One of my fantasies is to host a literary salon; in fact, "literary salon" has been officially napkin-listed as one of my resolutions in the past. I've got the perfect space, and I'm slowly assembling enough literary acquaintances to populate it. Fellow writer Christopher would undoubtedly be a regular.

But since I don't have a salon--yet--and since Christopher for the time being is finding it inconvenient to travel to Massachusetts (long story), we have been for some time holding court in various decidedly un-literary spots near his home in Connecticut. This week found us at a noisy sports bar in Enfield. One of the topics we tried to discuss during the evening was a "poem" Chris had posted on his blog (http://www.cfaille.blog-city.com/a_poem_or_notes_of_a_journalist.htm):

Rain.
Rare in the desert.
Running? Effect on war.

Chris poses the question, "When we say that some set of words is a poem, do we mean that something specific has been accomplished or only that something has been attempted?" If we assume that the above lines were intended to be a poem, and find literary merit in them, does that make them a poem? What happens if we subsequently discover that they are, in fact, only notes made by a journalist? Does that disqualify them as a poem?

Henry and I both jumped on Chris for citing authorial intent as a criterion. We both place art in the eye of the beholder. Henry calls "the fact that it was created by accident" "merely an incidental historical fact."

Three years ago I hung my first hubcap on the wall simply because a nail happened to be sticking out there. I didn't want to forget to give it to the person I'd scooped it out of the snowbank for. But as I looked at it every day, I began to appreciate it as an object, apart from its intended function. Now I've got a wallfull. In another context, that wallfull might be a junkyard or a warehouse. Instead, I've got a gallery.

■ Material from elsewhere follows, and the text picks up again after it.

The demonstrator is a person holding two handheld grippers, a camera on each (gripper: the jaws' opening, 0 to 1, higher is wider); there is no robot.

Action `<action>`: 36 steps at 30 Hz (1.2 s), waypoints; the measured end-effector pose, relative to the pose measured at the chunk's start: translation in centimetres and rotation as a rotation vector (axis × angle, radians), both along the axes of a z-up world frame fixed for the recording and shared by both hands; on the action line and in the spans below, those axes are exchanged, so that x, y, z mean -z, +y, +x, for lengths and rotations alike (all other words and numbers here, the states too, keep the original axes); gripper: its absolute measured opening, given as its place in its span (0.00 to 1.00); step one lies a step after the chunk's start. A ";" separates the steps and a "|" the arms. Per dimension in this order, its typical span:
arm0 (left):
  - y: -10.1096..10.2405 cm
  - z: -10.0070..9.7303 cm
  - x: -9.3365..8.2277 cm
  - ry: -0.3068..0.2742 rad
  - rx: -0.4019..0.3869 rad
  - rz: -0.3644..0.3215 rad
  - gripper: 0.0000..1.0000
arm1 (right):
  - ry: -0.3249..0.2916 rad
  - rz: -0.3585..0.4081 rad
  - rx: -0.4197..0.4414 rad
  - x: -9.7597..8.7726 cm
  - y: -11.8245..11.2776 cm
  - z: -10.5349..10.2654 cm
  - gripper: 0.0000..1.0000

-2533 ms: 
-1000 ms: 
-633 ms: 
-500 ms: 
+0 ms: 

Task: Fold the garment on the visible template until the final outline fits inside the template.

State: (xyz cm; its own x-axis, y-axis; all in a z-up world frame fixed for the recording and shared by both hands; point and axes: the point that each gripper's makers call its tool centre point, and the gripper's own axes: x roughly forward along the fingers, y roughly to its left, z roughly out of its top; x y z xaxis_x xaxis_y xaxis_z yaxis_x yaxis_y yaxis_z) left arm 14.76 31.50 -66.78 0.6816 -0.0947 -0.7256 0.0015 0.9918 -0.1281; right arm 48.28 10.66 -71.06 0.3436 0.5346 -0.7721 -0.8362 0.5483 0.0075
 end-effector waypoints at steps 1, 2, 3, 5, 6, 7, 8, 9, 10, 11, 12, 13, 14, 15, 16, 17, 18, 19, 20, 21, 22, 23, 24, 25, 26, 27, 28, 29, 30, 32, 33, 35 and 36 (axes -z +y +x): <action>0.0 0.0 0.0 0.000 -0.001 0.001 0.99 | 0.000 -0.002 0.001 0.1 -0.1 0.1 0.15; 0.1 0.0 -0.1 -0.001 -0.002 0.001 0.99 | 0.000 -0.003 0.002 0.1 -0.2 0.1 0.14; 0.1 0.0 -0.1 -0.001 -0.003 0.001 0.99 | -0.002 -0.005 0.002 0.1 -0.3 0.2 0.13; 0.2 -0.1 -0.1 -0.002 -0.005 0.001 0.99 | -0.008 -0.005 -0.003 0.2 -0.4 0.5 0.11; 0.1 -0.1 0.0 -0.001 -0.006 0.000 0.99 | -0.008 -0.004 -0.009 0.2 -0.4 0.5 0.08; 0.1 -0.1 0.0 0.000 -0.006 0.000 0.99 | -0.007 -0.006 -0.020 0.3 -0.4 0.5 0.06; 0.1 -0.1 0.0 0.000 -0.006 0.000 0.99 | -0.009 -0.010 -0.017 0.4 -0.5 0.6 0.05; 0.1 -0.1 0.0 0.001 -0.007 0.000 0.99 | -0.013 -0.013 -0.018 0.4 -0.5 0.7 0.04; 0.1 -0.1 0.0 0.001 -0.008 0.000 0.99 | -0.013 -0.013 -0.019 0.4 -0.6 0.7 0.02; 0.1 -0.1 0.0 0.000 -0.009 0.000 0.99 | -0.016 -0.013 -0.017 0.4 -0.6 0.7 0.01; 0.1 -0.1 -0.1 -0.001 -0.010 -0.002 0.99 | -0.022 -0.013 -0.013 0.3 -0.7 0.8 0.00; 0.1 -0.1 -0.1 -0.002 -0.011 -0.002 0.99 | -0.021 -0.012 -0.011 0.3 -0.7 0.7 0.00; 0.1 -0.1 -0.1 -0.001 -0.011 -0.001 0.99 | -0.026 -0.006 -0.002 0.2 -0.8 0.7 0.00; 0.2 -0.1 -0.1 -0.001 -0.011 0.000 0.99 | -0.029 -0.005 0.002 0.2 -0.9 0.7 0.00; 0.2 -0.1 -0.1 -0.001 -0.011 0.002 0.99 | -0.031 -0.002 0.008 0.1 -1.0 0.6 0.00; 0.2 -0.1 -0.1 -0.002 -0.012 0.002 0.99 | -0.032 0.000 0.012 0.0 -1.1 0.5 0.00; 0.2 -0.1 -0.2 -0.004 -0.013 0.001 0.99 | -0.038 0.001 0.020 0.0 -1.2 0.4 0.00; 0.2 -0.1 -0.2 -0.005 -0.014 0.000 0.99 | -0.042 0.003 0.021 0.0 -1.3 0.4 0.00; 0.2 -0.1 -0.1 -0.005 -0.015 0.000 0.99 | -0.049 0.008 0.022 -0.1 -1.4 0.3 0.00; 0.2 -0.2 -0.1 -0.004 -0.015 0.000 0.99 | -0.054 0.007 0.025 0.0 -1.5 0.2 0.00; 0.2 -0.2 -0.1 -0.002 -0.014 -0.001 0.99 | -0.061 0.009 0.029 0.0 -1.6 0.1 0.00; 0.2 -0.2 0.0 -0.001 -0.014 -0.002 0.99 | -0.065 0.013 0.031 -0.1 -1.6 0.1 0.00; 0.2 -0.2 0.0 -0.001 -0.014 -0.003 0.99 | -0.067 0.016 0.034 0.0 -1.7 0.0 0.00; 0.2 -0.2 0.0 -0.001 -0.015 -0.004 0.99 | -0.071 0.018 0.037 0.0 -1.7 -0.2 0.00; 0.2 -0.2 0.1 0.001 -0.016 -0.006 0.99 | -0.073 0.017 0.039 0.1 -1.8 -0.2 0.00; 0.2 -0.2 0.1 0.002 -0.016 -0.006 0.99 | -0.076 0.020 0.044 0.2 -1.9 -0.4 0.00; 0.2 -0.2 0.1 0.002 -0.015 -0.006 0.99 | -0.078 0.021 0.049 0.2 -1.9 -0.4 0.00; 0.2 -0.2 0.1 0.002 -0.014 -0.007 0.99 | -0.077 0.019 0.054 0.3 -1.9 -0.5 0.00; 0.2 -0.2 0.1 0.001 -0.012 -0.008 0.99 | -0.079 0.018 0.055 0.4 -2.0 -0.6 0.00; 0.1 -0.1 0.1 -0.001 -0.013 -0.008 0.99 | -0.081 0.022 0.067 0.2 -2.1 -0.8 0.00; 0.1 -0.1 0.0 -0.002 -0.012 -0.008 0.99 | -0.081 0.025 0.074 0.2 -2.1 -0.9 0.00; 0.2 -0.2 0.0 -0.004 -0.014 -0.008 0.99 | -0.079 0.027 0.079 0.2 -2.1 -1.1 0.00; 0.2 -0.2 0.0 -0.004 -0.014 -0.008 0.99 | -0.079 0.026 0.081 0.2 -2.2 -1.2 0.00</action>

The hubcaps, though, are beautiful. Although the manufacturer didn't intend them to be art, and although I didn't initially begin displaying them as art, as a viewer I submit that they are art. The above lines, on the other hand, even if printed on ivory vellum in a chapbook, just don't do it for me. Sorry, "Rain," you're not a poem.

3 comments:

  1. Anonymous4:05 PM

    Cicily,

    I'll come at this sideways for a moment.

    We can, and sometimes must, take an intentional stance toward various fictional characters. We understand them as wanting to say something, and failing to say it.

    Mrs Malaprop clearly wanted to refer to a "nice arrangement of epithets," when she spoke instead of a derangement of epitaphs. If we don't make that inference, we don't get Sheridan's joke.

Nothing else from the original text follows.